#### DESCRIPTION OF THE TASK:
The required output is a number: how many lines of the data below include the string "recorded".

━━━ DATA ━━━

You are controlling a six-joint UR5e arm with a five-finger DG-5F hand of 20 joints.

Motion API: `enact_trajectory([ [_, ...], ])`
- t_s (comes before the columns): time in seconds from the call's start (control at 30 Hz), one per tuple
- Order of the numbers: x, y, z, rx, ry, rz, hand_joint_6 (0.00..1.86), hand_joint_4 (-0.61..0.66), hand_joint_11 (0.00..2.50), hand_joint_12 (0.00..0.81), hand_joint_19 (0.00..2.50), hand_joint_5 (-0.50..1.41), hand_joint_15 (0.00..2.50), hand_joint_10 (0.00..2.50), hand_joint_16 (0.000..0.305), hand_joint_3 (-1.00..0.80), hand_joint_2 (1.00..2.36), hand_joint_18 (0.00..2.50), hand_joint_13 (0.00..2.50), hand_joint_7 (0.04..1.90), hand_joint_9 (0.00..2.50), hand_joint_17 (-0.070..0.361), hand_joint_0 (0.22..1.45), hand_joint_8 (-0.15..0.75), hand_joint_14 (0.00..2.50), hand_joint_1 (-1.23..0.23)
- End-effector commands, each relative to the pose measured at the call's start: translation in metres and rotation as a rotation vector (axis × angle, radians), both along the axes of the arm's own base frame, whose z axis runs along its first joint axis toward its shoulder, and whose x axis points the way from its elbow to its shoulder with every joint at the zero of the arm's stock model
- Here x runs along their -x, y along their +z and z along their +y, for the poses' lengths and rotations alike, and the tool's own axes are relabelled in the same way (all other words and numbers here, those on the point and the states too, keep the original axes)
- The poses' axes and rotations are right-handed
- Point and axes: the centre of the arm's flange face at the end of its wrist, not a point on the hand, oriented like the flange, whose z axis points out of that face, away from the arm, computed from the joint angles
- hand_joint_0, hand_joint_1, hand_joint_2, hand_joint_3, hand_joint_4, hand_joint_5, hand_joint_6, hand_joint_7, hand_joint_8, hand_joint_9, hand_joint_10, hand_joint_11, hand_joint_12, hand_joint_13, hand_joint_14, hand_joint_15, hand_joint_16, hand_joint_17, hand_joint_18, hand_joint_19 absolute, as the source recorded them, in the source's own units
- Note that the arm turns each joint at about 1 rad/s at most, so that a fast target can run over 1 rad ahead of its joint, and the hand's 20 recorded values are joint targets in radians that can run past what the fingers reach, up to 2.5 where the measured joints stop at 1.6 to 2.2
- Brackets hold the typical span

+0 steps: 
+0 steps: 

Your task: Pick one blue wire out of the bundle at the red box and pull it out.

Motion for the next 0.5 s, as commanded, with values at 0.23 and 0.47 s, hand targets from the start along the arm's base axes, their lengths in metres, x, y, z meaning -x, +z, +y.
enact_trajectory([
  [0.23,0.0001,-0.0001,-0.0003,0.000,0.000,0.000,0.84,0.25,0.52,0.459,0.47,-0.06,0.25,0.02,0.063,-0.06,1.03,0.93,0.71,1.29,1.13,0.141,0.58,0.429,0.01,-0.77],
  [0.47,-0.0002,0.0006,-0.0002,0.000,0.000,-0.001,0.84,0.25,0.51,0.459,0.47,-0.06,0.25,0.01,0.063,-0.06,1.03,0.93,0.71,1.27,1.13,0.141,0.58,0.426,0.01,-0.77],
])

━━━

#### REPLY:
2